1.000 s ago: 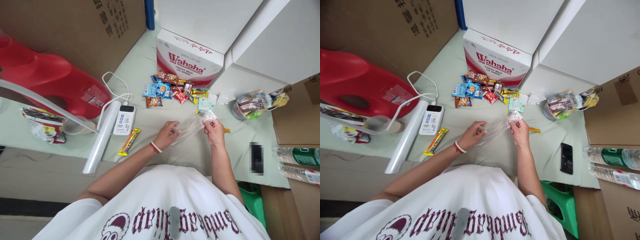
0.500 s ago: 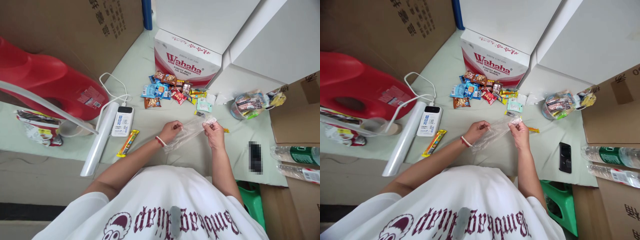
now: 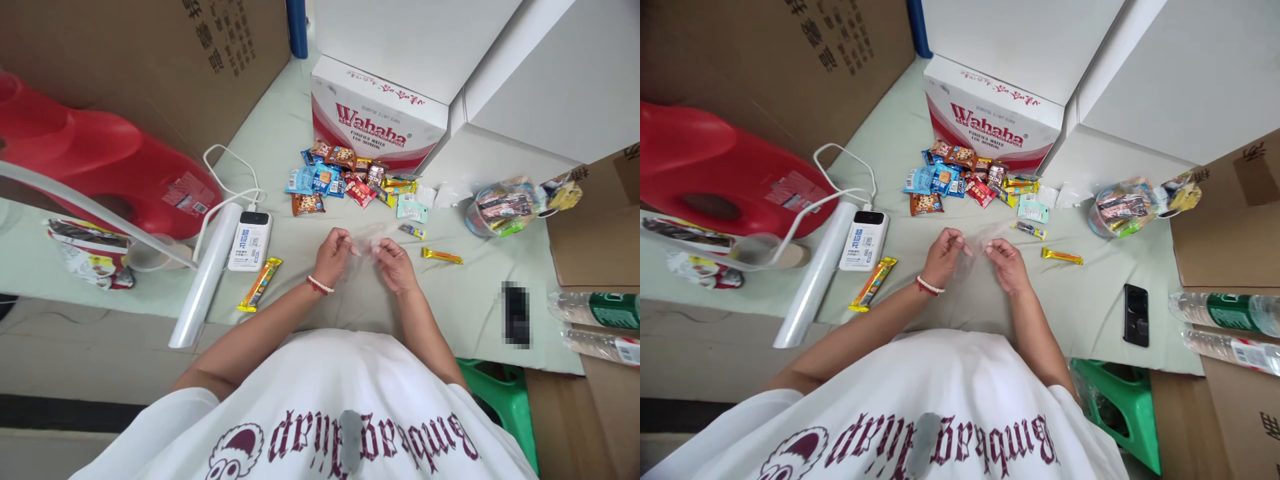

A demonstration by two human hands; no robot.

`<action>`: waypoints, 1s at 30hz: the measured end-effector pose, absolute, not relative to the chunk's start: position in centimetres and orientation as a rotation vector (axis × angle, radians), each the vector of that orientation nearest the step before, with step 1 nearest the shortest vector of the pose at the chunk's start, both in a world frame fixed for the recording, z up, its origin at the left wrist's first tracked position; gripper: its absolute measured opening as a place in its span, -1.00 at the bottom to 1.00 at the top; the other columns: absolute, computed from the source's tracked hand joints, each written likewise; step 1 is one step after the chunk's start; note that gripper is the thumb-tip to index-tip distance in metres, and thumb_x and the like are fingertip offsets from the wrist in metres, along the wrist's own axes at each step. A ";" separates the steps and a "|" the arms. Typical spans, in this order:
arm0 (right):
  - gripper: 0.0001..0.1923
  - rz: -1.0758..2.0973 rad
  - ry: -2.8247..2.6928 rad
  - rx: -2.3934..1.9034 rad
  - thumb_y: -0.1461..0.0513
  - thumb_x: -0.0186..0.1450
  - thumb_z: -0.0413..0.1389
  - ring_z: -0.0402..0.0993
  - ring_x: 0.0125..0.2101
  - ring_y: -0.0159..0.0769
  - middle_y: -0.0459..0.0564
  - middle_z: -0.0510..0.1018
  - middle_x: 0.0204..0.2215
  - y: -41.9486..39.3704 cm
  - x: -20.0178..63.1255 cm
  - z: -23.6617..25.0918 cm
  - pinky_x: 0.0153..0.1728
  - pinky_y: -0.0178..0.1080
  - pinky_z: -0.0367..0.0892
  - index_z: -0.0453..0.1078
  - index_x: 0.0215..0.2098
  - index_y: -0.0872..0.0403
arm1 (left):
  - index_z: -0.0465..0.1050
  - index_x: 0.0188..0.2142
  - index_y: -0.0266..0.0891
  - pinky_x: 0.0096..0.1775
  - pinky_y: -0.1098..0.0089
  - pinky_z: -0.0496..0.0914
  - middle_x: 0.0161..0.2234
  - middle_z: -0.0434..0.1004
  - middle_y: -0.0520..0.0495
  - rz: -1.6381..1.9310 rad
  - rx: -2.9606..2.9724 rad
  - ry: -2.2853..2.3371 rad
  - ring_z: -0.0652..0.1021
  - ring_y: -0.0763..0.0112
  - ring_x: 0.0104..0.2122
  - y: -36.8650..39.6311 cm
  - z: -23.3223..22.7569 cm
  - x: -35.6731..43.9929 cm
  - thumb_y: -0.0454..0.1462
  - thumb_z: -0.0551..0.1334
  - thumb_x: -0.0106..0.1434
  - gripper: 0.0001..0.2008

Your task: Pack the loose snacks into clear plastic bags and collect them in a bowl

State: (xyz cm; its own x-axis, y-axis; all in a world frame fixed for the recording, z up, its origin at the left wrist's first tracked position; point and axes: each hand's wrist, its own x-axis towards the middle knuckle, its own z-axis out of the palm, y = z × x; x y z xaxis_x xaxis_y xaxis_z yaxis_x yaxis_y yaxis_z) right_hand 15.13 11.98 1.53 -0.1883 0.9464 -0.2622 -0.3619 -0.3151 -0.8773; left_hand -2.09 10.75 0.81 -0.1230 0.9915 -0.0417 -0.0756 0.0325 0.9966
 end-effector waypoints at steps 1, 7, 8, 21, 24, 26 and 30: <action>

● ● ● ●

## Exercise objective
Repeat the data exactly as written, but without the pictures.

## Answer to the exercise
1.000 s ago: 
0.500 s ago: 
now: 

A demonstration by two human hands; no robot.

`<action>`: waypoints, 1s at 30hz: the measured end-effector pose, absolute, not relative to the chunk's start: position in centimetres and orientation as a rotation vector (axis × angle, radians), each the vector of that orientation nearest the step before, with step 1 nearest the shortest vector of the pose at the chunk's start, both in a world frame fixed for the recording, z up, its origin at the left wrist's first tracked position; gripper: its absolute measured opening as a place in its span, -1.00 at the bottom to 1.00 at the top; the other columns: absolute, computed from the source's tracked hand joints, each written likewise; step 1 is one step after the chunk's start; note that gripper is the thumb-tip to index-tip distance in metres, and thumb_x and the like are fingertip offsets from the wrist in metres, along the wrist's own axes at each step. A ";" separates the steps and a "|" the arms. Typical spans, in this order:
arm0 (right):
  - gripper: 0.0001..0.1923
  - rz: -1.0758..2.0973 rad
  - ry: -2.8247..2.6928 rad
  - rx: -2.3934..1.9034 rad
  - thumb_y: -0.1461..0.0513
  - thumb_x: -0.0186..0.1450
  - thumb_z: -0.0413..0.1389
  - ring_z: -0.0402..0.0993
  - ring_x: 0.0125..0.2101
  - ring_y: -0.0159..0.0769
  - middle_y: -0.0459..0.0564
  - middle_z: -0.0510..0.1018
  - middle_x: 0.0204..0.2215
  - y: -41.9486..39.3704 cm
  - x: -20.0178..63.1255 cm
  - z: -23.6617..25.0918 cm
  - pinky_x: 0.0153..0.1728
  - pinky_y: -0.0178..0.1080
  - pinky_z: -0.0367..0.0892
  - index_z: -0.0453..0.1078
  - index_x: 0.0215..0.2098
  - index_y: -0.0872..0.0403
arm1 (left):
  - index_z: -0.0465..0.1050
  - index_x: 0.0188..0.2142
  - index_y: -0.0266..0.0891
  - pinky_x: 0.0096..0.1775
  - pinky_y: -0.1098..0.0089
  - pinky_z: -0.0496..0.0914
  - middle_x: 0.0161..0.2234
  - middle_z: -0.0434..0.1004
  - middle_y: -0.0520..0.0495
  - rz: -1.6381..1.9310 rad
  - rx: -2.9606..2.9724 rad
  - ry: -2.2853..2.3371 rad
  - ring_z: -0.0652..0.1021
  - ring_y: -0.0763..0.0112
  - ring_x: 0.0104..0.2122
  - y: -36.8650..39.6311 cm
  - z: -23.3223..22.7569 cm
  - x: -35.6731..43.9929 cm
  - thumb_y: -0.0454..0.1462
  - thumb_z: -0.0551..0.1334
  - thumb_x: -0.0106..0.1434
  - gripper: 0.0001..0.2008

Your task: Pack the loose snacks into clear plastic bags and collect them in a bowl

State: (xyz cm; its own x-axis, y-axis; all in a world frame fixed for the recording, z up, its origin at the left wrist's first tracked position; point and axes: each hand's wrist, its own x-axis towards the middle knuckle, its own z-axis out of the palm, y = z × x; x y z xaxis_x xaxis_y xaxis_z yaxis_x yaxis_y yaxis_z) right_hand 15.13 11.98 1.53 -0.1883 0.9464 -0.2622 -0.3619 -0.3151 -0.8773; left_hand -2.09 10.75 0.81 -0.1230 0.9915 -0.0417 -0.0756 0.0325 0.9966
 end-effector waypoints at steps 1, 7, 8, 21, 24, 26 and 30: <action>

The exercise concludes with this answer.